*** Block opens ***

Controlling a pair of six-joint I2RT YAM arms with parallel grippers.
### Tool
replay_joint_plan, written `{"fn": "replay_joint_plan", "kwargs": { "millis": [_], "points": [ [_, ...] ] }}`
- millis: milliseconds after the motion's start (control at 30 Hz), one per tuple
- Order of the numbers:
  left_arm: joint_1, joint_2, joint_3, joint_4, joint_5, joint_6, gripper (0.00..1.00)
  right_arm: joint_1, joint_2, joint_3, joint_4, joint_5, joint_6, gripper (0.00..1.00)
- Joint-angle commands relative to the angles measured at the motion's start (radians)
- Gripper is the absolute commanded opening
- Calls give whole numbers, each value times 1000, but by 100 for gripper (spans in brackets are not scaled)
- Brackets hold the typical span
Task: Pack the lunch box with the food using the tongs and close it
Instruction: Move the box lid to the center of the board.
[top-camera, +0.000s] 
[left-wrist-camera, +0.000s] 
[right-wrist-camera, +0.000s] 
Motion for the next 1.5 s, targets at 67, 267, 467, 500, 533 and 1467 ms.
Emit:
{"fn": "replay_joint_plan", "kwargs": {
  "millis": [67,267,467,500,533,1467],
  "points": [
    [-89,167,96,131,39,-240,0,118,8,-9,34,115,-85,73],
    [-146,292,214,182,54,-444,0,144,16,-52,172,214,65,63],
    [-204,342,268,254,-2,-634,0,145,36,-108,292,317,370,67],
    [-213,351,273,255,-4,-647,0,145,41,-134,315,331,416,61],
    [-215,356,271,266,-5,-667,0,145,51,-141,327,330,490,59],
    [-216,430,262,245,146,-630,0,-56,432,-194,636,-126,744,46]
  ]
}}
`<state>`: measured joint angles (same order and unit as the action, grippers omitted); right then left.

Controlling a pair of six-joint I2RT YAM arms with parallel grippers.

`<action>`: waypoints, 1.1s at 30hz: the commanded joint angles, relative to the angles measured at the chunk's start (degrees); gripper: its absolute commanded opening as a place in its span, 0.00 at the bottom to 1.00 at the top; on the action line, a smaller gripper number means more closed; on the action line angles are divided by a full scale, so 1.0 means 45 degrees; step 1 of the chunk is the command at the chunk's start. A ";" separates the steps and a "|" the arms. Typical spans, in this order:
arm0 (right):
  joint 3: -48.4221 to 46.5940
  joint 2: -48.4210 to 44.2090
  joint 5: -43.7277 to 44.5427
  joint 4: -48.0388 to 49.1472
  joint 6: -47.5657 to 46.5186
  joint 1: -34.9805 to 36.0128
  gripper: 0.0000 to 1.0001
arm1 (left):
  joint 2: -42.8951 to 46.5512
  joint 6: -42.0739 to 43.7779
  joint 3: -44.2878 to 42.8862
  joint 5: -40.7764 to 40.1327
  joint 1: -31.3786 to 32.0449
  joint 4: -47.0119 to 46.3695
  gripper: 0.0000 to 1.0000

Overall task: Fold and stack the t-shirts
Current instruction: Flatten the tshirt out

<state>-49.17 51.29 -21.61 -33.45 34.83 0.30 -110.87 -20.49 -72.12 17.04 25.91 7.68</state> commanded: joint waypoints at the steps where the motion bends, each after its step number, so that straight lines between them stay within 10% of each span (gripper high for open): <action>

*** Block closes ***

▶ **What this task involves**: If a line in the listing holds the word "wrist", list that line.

▶ **Solved exercise**:
[left-wrist-camera, +0.000s] 
[right-wrist-camera, +0.000s] 

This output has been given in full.